To get a feeling for the inaccuracies in IEEE 754 double-precision floating-point numbers, have a look at how the number $10^{50}$ is represented in this form:
x = N[10^50]
(* 1.*10^50 *)
SetPrecision[x, ∞]
(* 100000000000000007629769841091887003294964970946560 *)
So the number $10^{50}$ has been modified by the finite internal representation of machine numbers to be about $10^{50}+7.62977\times10^{33}$. There simply aren't more bits available to do a better job.
Naturally, calculating the sine of this number has nothing to do with calculating the sine of $10^{50}$.
This is approximately what is going on when doing this kind of machine-precision calculations.

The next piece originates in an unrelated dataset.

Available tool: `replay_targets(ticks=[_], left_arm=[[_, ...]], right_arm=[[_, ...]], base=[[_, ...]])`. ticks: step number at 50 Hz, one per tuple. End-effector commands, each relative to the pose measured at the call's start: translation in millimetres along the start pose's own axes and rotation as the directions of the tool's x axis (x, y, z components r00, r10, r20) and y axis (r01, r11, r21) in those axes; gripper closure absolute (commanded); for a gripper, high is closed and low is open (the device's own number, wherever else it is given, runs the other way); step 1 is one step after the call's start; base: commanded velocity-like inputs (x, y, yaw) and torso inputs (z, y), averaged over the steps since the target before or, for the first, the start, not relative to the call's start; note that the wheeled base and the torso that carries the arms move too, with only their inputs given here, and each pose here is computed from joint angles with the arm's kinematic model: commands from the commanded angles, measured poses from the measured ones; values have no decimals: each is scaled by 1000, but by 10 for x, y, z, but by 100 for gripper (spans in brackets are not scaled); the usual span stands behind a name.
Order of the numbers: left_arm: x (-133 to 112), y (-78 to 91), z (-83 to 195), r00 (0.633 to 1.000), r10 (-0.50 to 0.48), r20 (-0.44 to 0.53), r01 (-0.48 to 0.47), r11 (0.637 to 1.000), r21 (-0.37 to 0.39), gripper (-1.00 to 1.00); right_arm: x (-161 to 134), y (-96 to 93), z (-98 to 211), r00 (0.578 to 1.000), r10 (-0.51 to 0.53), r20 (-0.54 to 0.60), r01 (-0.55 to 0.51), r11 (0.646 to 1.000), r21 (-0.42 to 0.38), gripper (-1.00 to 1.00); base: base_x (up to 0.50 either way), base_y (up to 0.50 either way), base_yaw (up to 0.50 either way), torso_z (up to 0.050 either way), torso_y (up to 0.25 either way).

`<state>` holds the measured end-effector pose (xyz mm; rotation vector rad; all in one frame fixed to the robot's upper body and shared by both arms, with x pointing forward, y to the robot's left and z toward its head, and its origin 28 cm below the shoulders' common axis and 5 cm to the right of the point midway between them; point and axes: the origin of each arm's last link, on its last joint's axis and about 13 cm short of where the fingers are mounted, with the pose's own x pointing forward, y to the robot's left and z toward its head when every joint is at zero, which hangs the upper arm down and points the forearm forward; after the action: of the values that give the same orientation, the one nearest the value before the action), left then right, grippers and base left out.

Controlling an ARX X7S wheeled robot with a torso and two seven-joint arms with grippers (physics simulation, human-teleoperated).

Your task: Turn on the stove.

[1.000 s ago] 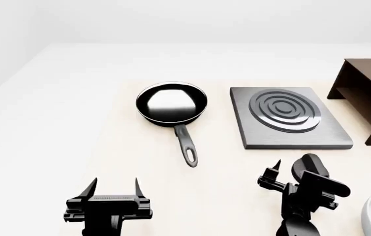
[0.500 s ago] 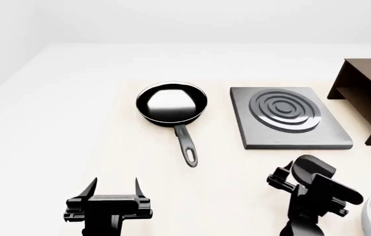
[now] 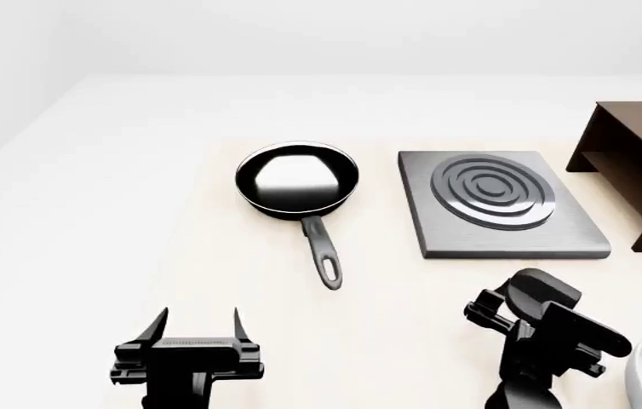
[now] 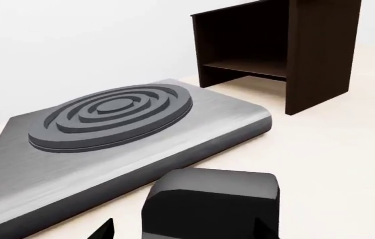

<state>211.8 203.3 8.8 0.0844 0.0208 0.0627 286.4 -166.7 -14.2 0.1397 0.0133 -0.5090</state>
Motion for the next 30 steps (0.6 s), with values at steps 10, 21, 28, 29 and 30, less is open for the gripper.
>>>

Let's do a bit of stochastic math (with a physics spin) on top of this. Converting an exact number $x$ to a machine-precision floating point number $\tilde{x}$ always brings a relative error of about $\pm2^{-54}$. In the absence of more details, let's assume that this relative error has a Gaussian distribution of mean $x$ and standard deviation $\sigma=x\delta$ (with $\delta\approx 2^{-54}$):
$$ p(\tilde{x})=\frac{1}{x\delta\sqrt{2\pi}}e^{-\frac{(\tilde{x}/x-1)^2}{2\delta^2}} $$
Calculating $\sin(x)$ can then proceed over this distribution:
$$ \langle\sin(\tilde{x})\rangle=\int_{-\infty}^{\infty}\sin(\tilde{x})p(\tilde{x})d\tilde{x} = \sin(x)\cdot e^{-\frac12x^2\delta^2} $$
This means that the expected result $\sin(x)$ is attenuated (smeared out) by the uncertainty factor $e^{-\frac12x^2\delta^2}$. In your case, with $x=10^{50}$ and $\delta\approx2^{-54}$, we get
E^(-1/2 x^2 δ^2) /. {x -> 10^50, δ -> 2^-54}
(* 1/E^(7888609052210118054117285652827862296732064351090230047702789306640625/512) *)
Log[10, %] // N
(* -6.69137*10^66 *)
This is a very small number, about $10^{-6.69\times10^{66}}$. So there is absolutely no chance that you'll be getting the right answer $\sin(x)$ from this calculation.